Third. Seems to be a common theme including here in Tepic, that the further you get away from the City Plaza's the less frequent they pick up the garbage.

Here in Tepic, officially we have 6 day pick up with Sunday off. Oh, and you just put the garbage out in bags on the sidewalk right in front of your house. Interesting as on our street the garbage truck always comes down on Sunday too? We live in the "Colonial Hysterical", pun intended. I
think that is because the Politicians want to see their city as a clean city for tourists?

Next as you get away from down town they pick it up like only two days a week, and people have to take their garbage to the end of the street. They usually put it right in the middle of the street right before the intersection. That's where you can see the stray dogs gathering, and the mess as sometimes people run over it in order to make a turn into that street.

Can't put large items and construction debris out, as it will injure the blades that compact the garbage in the truck. For that and large tree limbs, old refrigerators you just call the city and they send a separate pick up truck within 4 hours and take it off your hands, right in front of your house where you've deposited it. No extra fee for that service.

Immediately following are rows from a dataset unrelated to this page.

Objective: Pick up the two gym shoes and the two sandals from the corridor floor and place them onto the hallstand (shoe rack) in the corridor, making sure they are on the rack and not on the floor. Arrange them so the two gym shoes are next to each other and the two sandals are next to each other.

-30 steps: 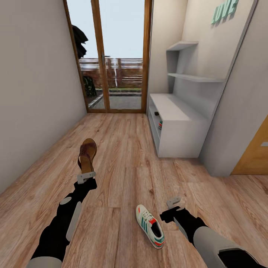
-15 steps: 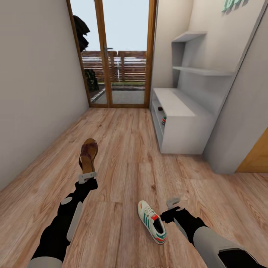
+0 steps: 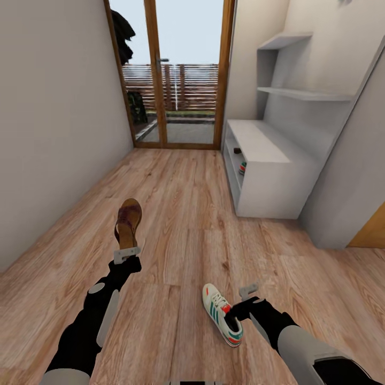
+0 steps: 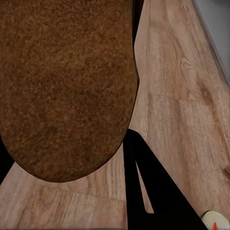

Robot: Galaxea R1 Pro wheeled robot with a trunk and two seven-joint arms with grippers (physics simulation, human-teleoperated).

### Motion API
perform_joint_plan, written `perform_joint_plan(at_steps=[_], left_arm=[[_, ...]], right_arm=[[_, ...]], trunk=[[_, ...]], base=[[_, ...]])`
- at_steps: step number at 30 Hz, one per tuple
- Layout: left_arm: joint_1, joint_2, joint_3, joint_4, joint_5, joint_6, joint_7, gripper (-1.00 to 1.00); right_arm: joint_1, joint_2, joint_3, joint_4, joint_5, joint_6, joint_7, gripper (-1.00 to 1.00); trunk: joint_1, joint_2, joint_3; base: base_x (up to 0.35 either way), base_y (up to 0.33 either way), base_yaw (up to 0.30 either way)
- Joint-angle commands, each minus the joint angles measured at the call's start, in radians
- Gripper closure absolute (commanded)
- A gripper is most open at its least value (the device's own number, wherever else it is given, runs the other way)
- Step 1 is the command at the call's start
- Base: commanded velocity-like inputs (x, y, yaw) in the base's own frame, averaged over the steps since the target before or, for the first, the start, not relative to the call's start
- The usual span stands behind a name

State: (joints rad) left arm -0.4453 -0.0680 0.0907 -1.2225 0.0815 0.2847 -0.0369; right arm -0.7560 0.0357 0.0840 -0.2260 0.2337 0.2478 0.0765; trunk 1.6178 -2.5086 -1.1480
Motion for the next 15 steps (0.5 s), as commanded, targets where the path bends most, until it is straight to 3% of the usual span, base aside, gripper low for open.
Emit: perform_joint_plan(at_steps=[1, 11, 15], left_arm=[[-0.001, -0.001, 0.003, -0.002, 0.006, 0.007, -0.004, 1.0], [-0.001, -0.001, 0.003, -0.002, 0.006, 0.007, -0.004, 1.0], [-0.001, -0.001, 0.003, -0.002, 0.006, 0.007, -0.004, 1.0]], right_arm=[[0.0, 0.0, 0.005, -0.003, 0.007, 0.007, 0.003, -1.0], [0.0, 0.0, 0.005, -0.003, 0.007, 0.007, 0.003, -1.0], [0.0, 0.0, 0.006, -0.008, 0.008, 0.007, 0.0, -1.0]], trunk=[[0.0, -0.001, -0.006], [0.005, -0.003, -0.059], [0.005, -0.003, -0.06]], base=[[0.0, 0.0, 0.003], [0.0, 0.0, 0.0], [0.0, 0.0, 0.0]])
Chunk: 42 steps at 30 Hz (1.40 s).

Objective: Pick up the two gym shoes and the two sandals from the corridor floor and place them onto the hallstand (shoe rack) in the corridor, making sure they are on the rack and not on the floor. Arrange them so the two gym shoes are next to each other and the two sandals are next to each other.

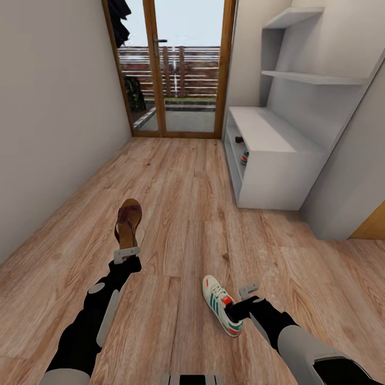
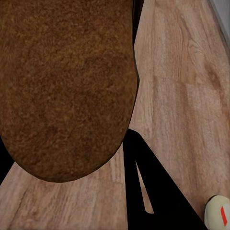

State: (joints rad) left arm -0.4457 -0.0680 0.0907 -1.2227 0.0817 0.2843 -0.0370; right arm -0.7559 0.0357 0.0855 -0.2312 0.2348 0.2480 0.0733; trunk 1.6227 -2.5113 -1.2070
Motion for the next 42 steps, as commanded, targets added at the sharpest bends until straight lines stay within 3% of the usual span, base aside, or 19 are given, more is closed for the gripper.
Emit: perform_joint_plan(at_steps=[1, 14, 30, 42], left_arm=[[0.0, -0.001, 0.003, -0.001, 0.006, 0.007, -0.004, 1.0], [-0.001, -0.001, 0.003, -0.001, 0.006, 0.007, -0.004, 1.0], [0.0, -0.001, 0.003, 0.0, 0.007, 0.007, -0.004, 1.0], [0.0, -0.002, 0.001, 0.0, 0.007, 0.007, -0.004, 1.0]], right_arm=[[0.0, 0.0, 0.005, -0.005, 0.007, 0.007, 0.003, -1.0], [0.0, 0.001, 0.005, -0.085, 0.008, 0.011, 0.007, -1.0], [-0.002, 0.009, 0.009, -0.091, 0.008, 0.01, 0.007, -1.0], [-0.002, 0.007, 0.01, -0.091, 0.008, 0.01, 0.006, -1.0]], trunk=[[0.0, 0.0, -0.001], [0.0, 0.0, -0.001], [0.0, 0.0, -0.001], [0.005, -0.003, -0.063]], base=[[0.0, 0.0, 0.0], [0.0, 0.0, 0.0], [0.0, 0.0, 0.0], [0.0, 0.0, 0.0]])
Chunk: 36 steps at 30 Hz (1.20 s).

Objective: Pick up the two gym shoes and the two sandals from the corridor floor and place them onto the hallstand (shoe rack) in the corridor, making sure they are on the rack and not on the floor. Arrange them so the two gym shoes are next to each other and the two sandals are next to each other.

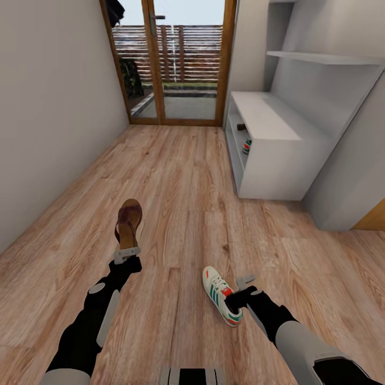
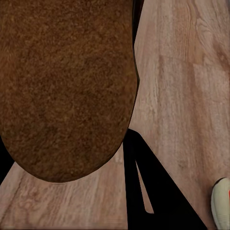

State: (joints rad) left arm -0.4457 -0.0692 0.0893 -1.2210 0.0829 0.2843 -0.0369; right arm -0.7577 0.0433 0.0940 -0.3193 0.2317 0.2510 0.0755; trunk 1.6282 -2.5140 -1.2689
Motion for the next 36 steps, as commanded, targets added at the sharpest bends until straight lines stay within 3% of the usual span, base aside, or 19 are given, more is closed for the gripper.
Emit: perform_joint_plan(at_steps=[1, 7, 13, 22, 34, 36], left_arm=[[-0.001, -0.001, 0.003, -0.002, 0.006, 0.007, -0.004, 1.0], [0.0, -0.001, 0.003, -0.002, 0.006, 0.007, -0.004, 1.0], [0.0, -0.001, 0.003, -0.002, 0.006, 0.007, -0.004, 1.0], [0.0, -0.001, 0.003, -0.002, 0.006, 0.007, -0.004, 1.0], [-0.001, -0.002, -0.021, -0.015, 0.005, 0.01, -0.004, 1.0], [-0.001, -0.003, -0.023, -0.016, 0.005, 0.01, -0.004, 1.0]], right_arm=[[0.0, 0.0, 0.001, -0.002, 0.011, 0.007, 0.004, -1.0], [0.0, 0.001, 0.001, -0.002, 0.011, 0.007, 0.004, -1.0], [0.0, 0.001, 0.001, -0.001, 0.011, 0.007, 0.004, -1.0], [0.0, 0.0, 0.001, -0.002, 0.011, 0.007, 0.003, -1.0], [0.0, 0.0, 0.001, -0.002, 0.011, 0.007, 0.001, -1.0], [0.0, 0.0, 0.001, -0.002, 0.011, 0.007, 0.001, -1.0]], trunk=[[0.0, -0.001, -0.006], [0.003, -0.002, -0.039], [0.003, -0.002, -0.049], [0.007, -0.004, -0.094], [0.007, -0.004, -0.095], [0.008, -0.005, -0.103]], base=[[0.0, 0.0, 0.0], [0.0, 0.0, 0.0], [0.0, 0.0, 0.0], [0.0, 0.0, 0.0], [0.0, 0.0, 0.0], [0.0, 0.0, 0.0]])
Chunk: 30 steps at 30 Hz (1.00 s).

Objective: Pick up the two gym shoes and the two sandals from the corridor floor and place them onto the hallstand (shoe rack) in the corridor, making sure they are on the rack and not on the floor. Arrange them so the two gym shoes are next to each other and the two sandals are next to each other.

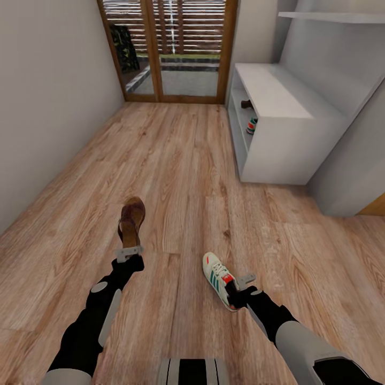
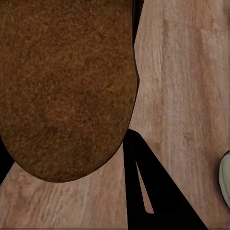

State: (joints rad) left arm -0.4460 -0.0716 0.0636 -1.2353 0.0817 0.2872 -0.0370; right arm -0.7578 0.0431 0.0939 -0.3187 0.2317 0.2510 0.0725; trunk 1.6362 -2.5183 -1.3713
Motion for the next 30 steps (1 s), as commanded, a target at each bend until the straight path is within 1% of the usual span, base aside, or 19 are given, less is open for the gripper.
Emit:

I'm always amazed at the great service for such a pitance we have to pay in "Predial", Property Taxes. The pick up guys are running all the time during their shift. 

Once a year before Christmas time, the sanitation workers send their wifes around knocking on doors asking for donations for their Christmas Party for all the workers. We always tip generously.

Cuyler


----------



## Longford (May 25, 2012)

I've had several apartments in Mexico City over the years. Generally, the trash truck arrives at some point in the day and one or more of the workers from the truck ring a "cow bell" to let the neighborhood know it's time to bring the garbage. People come scurrying out of their homes with their bags. In one complex where I lived, an unidad habitacional, there was a portero who, for a small gratuity, would pick-up your trash and make certain it was deposited at the garbage truck. I've always worked when I've lived in the city and most of the time it was more convenient to have the portero handle the trash for me. There are colonias, however, where people walk to a corner and pile the trash, bag upon bag. Sometimes the pile can get high and it sits there for a week before being collected. Wander out there at night and you'll encounter rats, enjoying the buffet. Nothing in life is free.


----------



## Belizegirl (Oct 21, 2010)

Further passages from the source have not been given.